**PROBLEM REQUIREMENTS**
Look below for the line containing "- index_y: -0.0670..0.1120"; from there, print each line exactly up to and including the line containing "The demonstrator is", and stop.

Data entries
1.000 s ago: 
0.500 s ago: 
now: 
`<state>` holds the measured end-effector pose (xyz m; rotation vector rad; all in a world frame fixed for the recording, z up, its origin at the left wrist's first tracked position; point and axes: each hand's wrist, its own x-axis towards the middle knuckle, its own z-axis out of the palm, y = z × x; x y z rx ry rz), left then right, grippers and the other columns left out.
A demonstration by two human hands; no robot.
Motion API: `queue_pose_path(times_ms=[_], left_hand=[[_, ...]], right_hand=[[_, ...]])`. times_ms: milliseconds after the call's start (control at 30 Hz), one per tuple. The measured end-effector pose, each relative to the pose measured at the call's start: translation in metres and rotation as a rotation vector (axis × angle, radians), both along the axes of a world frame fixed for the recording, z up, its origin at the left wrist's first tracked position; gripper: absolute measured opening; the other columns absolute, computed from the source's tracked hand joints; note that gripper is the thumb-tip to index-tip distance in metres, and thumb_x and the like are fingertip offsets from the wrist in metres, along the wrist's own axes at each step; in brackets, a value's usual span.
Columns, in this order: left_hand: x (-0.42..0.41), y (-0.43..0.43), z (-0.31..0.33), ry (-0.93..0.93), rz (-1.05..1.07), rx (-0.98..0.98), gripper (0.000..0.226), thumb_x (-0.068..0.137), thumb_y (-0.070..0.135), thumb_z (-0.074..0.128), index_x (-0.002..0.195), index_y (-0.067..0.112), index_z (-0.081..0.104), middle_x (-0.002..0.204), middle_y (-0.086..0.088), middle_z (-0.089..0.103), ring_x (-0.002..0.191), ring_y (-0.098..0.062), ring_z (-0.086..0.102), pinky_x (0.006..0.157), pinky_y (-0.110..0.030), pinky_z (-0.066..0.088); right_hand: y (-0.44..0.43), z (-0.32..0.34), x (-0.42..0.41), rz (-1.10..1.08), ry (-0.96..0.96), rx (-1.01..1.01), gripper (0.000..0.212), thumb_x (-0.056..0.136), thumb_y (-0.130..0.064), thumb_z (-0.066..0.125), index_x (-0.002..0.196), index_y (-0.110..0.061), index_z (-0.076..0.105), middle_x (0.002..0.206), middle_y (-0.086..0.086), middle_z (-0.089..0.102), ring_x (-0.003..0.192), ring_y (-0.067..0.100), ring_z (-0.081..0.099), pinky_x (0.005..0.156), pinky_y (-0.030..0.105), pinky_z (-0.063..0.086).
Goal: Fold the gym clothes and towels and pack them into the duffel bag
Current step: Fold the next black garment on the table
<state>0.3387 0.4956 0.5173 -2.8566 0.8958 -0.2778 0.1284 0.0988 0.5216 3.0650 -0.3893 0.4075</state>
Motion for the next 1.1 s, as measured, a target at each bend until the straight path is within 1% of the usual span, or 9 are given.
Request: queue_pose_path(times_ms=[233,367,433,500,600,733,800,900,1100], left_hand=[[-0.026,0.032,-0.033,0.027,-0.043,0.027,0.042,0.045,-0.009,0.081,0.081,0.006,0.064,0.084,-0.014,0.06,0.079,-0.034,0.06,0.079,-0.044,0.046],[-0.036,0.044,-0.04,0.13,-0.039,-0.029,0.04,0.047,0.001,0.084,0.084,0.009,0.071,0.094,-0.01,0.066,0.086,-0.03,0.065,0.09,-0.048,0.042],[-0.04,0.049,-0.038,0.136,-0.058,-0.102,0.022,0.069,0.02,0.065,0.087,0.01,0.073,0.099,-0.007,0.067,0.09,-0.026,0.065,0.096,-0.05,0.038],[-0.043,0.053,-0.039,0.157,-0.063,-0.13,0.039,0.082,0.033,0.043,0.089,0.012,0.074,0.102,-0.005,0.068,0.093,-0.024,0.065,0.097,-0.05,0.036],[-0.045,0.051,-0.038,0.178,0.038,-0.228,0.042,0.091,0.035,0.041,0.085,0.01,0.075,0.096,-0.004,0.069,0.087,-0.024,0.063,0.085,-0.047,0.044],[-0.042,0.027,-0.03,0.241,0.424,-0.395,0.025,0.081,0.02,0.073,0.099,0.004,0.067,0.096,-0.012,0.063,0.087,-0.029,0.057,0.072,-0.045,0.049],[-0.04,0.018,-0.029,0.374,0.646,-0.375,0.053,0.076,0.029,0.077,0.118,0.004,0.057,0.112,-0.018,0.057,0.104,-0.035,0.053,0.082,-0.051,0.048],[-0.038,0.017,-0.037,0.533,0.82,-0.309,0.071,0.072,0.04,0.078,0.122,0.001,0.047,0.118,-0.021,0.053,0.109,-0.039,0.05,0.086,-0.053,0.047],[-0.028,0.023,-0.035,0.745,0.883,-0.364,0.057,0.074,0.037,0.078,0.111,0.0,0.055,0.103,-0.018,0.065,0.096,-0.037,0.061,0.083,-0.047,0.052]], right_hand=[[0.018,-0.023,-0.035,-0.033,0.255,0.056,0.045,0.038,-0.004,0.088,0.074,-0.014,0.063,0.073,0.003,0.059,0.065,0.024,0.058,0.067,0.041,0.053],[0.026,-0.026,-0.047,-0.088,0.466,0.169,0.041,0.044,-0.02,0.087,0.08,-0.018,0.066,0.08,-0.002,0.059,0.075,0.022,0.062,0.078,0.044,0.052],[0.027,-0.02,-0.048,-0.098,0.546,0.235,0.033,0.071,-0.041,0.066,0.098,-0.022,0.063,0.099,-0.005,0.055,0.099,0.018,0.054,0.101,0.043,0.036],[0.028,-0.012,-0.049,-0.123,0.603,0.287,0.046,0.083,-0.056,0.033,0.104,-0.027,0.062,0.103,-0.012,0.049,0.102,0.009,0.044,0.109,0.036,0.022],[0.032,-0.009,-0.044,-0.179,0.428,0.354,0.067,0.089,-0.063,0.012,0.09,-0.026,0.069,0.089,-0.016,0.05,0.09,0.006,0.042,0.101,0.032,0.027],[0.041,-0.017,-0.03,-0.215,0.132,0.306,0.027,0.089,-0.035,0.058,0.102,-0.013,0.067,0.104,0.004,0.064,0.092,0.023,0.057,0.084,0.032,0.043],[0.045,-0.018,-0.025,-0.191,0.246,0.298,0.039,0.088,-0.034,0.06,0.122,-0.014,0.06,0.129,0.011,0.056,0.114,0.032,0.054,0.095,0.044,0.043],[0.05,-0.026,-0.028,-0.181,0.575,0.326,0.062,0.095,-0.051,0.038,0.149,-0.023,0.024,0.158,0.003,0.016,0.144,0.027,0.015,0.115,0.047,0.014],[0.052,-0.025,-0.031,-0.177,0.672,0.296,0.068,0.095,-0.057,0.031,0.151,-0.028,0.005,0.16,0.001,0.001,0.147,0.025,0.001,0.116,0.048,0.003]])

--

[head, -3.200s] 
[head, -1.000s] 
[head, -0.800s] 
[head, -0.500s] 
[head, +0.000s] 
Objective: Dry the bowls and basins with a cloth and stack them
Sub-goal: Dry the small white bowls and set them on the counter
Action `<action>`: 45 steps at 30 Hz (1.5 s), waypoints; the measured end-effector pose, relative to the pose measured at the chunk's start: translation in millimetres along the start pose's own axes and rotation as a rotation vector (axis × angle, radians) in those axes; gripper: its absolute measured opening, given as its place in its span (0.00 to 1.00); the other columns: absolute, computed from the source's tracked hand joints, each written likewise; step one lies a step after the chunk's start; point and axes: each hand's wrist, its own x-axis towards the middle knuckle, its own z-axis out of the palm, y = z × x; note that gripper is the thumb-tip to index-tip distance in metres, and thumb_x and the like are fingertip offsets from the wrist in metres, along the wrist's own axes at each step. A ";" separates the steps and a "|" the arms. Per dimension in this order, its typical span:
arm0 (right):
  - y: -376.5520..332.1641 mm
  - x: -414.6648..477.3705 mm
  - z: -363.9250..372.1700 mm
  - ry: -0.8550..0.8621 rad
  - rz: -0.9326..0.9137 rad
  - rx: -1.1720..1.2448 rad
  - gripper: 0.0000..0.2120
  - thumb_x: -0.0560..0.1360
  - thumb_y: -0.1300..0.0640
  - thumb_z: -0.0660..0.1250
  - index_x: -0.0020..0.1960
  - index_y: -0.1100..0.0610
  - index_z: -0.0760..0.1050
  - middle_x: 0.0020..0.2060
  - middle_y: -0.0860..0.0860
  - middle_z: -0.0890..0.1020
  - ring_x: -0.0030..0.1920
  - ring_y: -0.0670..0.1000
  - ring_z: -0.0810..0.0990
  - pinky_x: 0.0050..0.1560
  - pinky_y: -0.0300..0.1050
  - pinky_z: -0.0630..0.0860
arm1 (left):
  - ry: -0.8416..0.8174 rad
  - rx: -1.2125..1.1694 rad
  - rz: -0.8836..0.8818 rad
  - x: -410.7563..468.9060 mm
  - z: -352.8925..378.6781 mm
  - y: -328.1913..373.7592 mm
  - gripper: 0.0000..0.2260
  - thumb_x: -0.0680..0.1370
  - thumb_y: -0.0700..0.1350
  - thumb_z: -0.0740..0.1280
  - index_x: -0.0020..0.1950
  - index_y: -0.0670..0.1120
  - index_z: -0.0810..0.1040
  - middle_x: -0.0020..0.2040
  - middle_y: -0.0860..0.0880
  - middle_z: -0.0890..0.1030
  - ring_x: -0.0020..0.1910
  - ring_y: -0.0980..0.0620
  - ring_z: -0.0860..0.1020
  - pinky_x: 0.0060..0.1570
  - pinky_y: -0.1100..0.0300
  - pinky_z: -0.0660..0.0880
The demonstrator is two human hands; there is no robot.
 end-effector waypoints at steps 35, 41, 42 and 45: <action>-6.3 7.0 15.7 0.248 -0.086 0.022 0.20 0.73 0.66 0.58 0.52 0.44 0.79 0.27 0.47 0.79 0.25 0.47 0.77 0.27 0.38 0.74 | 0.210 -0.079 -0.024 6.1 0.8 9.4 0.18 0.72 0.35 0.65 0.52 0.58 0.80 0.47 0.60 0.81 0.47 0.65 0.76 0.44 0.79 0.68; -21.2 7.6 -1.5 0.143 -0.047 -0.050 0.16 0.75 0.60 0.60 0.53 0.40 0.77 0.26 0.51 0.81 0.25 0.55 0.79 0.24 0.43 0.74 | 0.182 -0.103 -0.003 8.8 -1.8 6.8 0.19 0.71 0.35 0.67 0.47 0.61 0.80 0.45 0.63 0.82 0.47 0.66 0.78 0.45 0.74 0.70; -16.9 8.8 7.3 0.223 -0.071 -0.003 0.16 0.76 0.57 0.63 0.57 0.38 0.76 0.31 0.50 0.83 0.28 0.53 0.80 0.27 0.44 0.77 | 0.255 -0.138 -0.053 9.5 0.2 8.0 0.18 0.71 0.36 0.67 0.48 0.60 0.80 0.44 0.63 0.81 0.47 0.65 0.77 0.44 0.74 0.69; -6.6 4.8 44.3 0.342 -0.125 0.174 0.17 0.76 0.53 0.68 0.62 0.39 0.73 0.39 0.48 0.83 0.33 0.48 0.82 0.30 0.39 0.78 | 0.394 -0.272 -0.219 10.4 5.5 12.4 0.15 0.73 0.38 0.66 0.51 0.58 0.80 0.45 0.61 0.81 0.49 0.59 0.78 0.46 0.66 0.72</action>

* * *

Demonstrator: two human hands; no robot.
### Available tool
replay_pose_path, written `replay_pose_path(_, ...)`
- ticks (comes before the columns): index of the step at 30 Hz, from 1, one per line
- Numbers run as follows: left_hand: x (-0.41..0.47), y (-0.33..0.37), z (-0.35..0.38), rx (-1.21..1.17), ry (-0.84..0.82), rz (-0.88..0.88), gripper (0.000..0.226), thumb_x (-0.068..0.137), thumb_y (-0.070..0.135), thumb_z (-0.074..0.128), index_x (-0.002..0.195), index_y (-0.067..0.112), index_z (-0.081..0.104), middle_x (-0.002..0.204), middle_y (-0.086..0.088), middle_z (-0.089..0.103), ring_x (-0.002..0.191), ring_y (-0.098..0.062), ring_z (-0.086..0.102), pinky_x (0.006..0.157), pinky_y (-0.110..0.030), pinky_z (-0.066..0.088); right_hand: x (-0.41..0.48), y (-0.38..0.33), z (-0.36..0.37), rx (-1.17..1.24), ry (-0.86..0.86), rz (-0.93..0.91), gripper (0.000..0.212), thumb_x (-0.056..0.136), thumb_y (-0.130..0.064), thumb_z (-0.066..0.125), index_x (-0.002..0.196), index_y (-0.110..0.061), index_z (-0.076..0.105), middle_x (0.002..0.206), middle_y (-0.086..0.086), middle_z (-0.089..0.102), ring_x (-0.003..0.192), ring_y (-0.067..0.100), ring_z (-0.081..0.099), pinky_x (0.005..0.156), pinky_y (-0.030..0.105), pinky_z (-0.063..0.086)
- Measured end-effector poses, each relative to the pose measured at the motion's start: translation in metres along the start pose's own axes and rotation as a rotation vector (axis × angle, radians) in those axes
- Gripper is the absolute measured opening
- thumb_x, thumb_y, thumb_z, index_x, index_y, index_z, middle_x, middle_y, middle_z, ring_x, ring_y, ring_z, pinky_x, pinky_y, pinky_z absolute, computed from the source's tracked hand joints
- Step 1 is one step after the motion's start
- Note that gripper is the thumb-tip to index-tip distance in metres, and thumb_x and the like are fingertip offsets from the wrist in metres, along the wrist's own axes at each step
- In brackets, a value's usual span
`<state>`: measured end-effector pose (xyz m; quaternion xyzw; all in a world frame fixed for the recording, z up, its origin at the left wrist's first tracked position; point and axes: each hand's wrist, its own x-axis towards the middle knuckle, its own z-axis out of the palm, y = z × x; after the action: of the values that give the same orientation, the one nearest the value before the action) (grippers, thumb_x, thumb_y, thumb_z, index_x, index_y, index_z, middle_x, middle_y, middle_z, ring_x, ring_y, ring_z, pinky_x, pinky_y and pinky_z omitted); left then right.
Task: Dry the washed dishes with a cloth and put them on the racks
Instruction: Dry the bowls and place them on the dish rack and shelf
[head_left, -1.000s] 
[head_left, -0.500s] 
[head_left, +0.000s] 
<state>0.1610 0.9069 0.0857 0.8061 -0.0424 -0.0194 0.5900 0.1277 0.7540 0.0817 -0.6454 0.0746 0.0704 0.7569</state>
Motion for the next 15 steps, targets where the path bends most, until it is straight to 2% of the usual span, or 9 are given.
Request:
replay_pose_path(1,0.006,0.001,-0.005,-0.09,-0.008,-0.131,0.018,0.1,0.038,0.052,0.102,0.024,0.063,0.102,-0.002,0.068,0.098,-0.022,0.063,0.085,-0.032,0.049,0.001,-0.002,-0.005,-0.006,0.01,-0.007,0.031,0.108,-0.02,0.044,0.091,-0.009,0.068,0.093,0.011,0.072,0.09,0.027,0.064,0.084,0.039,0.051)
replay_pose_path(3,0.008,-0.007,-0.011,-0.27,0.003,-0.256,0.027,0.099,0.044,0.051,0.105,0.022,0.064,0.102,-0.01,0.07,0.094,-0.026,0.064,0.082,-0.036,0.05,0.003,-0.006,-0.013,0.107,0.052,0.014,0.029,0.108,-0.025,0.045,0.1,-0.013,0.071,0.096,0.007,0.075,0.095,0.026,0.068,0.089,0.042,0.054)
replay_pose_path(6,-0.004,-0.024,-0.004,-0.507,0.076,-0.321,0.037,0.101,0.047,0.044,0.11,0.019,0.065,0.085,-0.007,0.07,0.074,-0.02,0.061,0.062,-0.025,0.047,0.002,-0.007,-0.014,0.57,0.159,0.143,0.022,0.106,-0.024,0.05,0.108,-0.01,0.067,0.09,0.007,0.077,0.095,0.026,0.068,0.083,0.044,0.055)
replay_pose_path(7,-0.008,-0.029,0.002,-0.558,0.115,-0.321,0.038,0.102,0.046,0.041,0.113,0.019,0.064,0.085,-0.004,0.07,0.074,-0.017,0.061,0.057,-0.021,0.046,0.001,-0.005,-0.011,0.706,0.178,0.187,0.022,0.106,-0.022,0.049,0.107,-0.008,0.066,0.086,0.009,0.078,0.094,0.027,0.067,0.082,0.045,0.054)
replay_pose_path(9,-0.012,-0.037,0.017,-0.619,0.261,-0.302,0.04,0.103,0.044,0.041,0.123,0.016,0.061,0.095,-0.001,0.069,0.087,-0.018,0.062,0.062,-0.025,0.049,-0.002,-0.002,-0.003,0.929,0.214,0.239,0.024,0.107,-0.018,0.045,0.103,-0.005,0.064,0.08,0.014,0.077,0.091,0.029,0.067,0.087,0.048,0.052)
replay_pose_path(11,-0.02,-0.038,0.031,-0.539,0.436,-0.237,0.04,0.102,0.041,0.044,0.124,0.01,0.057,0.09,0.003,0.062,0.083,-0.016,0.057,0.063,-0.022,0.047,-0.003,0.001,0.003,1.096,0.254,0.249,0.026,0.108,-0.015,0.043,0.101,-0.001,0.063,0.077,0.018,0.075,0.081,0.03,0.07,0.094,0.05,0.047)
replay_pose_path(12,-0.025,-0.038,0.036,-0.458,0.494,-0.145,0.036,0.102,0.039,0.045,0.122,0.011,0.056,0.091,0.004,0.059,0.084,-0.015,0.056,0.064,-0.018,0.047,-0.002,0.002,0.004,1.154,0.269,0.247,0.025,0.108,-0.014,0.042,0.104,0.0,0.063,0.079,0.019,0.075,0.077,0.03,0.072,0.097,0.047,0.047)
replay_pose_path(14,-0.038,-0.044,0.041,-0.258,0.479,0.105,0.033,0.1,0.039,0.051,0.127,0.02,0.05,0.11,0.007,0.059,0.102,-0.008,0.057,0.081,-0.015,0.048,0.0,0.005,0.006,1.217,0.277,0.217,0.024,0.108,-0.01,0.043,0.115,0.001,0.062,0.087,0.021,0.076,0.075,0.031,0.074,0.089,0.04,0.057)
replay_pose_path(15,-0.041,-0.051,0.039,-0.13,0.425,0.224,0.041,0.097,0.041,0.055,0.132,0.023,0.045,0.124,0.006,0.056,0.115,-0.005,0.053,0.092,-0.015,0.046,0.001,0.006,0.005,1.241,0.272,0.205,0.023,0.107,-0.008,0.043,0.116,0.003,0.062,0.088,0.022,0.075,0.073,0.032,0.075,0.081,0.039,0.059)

**RESULT OF THIS TASK**
  - index_y: -0.0670..0.1120
  - index_z: -0.0810..0.1040
  - middle_x: -0.0020..0.2040
  - middle_y: -0.0860..0.0880
  - middle_z: -0.0890..0.1030
  - ring_x: -0.0020..0.1910
  - ring_y: -0.0980..0.0620
  - ring_z: -0.0860..0.1020
  - pinky_x: 0.0060..0.1570
  - pinky_y: -0.1100..0.0300
  - pinky_z: -0.0660..0.0880
The demonstrator is two human hands; there is no robot.

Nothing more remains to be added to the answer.